An alarm management framework for automated network fault identification

  • Authors:
  • Chi-Shih Chao;An-Chi Liu

  • Affiliations:
  • Department of Information Engineering, Feng Chia University, 100 Wenhua Road, Seatwen, Taichung 407, Taiwan, ROC;Department of Information Engineering, Feng Chia University, 100 Wenhua Road, Seatwen, Taichung 407, Taiwan, ROC

  • Venue:
  • Computer Communications
  • Year:
  • 2004

Quantified Score

Hi-index 0.24

Visualization

Abstract

Many timing constraint (or real-time) distributed systems, such as real-time database systems, are now being used in safety critical applications. However, they are subject to system failures caused by the malfunction of underlying network components. Without the helps of network experts or sophisticated management tools, most users cannot resolve these network problems by themselves. Sometimes, worse, it is usually prohibited to use these management tools, e.g. the 'ping' command, for the security sake. Accordingly, we develop a management system to automate network fault identification merely based on the analysis of the abnormal events from the monitored timing constraint distributed system.

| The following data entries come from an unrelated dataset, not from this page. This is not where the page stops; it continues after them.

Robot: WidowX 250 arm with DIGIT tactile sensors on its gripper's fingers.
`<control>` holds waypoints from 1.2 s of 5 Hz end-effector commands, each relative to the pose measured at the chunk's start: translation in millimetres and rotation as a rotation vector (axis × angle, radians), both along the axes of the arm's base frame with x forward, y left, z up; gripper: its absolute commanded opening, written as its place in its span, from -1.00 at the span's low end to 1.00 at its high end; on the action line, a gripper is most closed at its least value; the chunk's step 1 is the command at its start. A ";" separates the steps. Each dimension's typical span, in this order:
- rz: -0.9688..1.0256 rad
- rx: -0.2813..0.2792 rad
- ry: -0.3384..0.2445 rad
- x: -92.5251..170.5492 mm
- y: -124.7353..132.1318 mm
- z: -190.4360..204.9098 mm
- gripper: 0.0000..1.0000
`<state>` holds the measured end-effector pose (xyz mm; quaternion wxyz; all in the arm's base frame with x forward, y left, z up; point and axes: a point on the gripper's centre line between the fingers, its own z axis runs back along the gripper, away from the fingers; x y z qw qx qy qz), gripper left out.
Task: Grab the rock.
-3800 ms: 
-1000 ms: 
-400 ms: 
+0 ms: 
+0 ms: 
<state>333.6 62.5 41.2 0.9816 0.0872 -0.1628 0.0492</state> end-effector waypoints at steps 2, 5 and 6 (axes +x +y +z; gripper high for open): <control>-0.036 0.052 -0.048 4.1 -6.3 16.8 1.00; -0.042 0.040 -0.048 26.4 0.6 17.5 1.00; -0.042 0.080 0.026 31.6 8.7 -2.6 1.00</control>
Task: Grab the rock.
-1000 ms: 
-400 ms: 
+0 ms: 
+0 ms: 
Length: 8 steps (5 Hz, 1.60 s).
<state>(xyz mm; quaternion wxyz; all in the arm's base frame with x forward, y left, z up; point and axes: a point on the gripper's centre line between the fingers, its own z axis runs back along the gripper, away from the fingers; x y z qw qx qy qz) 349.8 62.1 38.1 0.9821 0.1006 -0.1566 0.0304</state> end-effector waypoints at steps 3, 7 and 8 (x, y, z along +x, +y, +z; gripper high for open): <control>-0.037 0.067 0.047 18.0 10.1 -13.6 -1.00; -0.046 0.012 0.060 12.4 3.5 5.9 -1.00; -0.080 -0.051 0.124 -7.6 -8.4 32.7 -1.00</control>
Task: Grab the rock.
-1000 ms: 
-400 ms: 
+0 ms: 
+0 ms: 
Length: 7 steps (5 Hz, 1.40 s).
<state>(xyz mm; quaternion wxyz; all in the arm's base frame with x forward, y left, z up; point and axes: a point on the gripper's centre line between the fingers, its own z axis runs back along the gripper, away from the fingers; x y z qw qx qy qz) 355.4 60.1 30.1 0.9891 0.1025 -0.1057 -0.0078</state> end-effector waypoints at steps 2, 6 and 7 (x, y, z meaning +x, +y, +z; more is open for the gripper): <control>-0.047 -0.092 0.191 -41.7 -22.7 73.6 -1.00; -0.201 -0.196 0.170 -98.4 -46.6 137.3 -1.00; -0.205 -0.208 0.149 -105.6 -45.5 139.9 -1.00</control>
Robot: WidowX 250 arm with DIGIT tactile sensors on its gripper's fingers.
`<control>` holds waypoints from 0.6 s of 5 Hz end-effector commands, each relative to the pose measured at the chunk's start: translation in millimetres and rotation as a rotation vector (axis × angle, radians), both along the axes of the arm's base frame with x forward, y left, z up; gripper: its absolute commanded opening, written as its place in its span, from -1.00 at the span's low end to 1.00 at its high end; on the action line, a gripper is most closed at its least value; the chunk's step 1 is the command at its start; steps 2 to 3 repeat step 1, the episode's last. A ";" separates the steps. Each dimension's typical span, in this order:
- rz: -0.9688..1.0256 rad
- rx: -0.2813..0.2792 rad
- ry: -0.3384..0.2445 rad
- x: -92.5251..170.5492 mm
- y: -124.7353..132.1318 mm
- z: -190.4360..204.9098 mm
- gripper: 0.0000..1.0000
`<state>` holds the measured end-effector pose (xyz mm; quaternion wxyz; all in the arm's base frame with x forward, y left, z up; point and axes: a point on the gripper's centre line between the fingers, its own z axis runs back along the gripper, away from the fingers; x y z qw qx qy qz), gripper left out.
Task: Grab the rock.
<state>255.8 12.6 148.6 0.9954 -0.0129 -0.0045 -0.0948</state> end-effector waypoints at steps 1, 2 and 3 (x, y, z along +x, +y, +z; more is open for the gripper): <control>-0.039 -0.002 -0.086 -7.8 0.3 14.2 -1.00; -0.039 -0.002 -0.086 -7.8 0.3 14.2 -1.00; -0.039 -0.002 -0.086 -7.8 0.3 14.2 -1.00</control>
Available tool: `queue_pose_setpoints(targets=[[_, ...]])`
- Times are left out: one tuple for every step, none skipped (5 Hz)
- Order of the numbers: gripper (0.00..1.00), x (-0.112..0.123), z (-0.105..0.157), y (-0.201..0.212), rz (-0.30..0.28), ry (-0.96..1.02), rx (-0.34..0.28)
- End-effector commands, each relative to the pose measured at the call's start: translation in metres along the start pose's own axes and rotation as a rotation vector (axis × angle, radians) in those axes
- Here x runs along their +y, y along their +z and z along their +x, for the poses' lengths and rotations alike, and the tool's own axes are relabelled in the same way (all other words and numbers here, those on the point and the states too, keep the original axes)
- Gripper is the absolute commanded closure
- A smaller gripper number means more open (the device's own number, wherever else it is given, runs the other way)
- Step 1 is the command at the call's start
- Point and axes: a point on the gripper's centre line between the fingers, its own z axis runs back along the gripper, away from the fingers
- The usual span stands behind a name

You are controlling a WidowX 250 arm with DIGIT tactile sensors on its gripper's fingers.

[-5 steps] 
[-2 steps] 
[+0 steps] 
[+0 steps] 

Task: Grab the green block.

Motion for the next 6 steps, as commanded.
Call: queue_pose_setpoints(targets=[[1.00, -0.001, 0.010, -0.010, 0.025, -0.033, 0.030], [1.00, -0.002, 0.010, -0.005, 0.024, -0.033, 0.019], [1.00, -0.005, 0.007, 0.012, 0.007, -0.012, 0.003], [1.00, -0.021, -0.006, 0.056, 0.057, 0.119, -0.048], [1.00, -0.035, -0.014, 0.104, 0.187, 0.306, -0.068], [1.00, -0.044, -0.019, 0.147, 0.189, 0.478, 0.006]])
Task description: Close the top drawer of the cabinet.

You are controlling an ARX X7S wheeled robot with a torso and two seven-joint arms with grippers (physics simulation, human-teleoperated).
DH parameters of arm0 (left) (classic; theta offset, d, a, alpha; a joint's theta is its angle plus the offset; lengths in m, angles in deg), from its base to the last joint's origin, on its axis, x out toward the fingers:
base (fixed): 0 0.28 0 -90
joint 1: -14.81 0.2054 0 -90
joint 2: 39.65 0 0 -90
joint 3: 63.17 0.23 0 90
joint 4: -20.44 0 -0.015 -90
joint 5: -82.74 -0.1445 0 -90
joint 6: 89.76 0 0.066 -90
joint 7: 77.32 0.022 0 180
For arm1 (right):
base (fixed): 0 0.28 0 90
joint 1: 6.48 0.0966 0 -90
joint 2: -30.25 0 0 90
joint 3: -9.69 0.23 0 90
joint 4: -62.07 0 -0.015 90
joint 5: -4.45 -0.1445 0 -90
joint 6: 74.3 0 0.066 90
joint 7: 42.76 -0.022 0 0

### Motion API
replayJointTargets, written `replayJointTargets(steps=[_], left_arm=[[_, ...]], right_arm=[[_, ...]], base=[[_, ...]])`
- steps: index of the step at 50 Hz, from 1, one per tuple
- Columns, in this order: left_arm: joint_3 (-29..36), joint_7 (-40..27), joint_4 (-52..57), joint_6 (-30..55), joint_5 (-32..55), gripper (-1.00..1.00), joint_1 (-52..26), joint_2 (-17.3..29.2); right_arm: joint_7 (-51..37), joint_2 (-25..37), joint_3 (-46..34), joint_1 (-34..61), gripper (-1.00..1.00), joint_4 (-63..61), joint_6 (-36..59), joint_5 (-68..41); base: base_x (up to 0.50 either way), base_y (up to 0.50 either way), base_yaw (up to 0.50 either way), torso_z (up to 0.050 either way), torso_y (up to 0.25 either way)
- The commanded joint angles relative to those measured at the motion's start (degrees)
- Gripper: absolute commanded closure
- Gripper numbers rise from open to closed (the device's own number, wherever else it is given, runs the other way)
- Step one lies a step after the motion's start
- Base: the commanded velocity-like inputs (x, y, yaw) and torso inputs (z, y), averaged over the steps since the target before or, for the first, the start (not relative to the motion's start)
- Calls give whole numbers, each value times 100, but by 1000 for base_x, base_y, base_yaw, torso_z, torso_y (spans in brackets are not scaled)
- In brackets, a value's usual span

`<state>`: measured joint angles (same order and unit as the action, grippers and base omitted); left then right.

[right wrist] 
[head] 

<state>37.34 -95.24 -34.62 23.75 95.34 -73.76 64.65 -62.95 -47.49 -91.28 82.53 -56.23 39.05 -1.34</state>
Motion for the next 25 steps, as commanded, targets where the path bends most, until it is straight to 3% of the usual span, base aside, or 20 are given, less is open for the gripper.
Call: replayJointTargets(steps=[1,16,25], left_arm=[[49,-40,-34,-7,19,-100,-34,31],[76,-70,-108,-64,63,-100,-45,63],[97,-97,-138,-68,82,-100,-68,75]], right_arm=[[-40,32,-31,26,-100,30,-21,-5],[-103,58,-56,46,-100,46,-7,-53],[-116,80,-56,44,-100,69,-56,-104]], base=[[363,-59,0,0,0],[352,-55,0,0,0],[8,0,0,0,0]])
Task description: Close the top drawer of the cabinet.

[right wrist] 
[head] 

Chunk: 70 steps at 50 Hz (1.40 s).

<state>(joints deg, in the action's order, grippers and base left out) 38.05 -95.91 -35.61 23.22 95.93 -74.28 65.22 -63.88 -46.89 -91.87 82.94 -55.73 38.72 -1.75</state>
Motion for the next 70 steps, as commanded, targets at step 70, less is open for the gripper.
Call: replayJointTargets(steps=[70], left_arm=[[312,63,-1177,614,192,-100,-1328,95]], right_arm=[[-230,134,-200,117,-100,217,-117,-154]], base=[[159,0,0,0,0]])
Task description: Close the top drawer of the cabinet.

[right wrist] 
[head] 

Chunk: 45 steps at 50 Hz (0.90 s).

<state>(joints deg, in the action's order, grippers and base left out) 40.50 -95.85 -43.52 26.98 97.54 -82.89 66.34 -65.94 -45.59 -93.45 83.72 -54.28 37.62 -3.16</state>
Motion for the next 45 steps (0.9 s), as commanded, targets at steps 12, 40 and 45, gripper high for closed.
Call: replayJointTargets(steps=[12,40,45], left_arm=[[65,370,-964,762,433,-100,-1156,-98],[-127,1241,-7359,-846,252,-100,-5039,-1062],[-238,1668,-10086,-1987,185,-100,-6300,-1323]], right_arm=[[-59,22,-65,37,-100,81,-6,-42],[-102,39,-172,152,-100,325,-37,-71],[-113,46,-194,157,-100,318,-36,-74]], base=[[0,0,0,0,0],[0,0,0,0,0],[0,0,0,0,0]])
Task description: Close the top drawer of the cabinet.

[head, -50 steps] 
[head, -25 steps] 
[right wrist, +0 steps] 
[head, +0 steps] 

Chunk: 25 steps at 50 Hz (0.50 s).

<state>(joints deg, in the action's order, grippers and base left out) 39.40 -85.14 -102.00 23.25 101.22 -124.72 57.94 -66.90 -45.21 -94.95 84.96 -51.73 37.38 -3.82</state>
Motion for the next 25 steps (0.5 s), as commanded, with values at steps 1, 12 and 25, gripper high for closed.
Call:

In this system, a fault identification framework is designed to identify automatically faulty network elements by using a two-level fault propagation model which combines Timing Constraint Petri nets with an alarm clustering mechanism. In addition, the concepts of redundant/ringleader alarms and innocent network elements are also introduced into the framework to obtain an effective diagnosis. At last, the management system is implemented according to the framework to demonstrate the performance of our fault identification.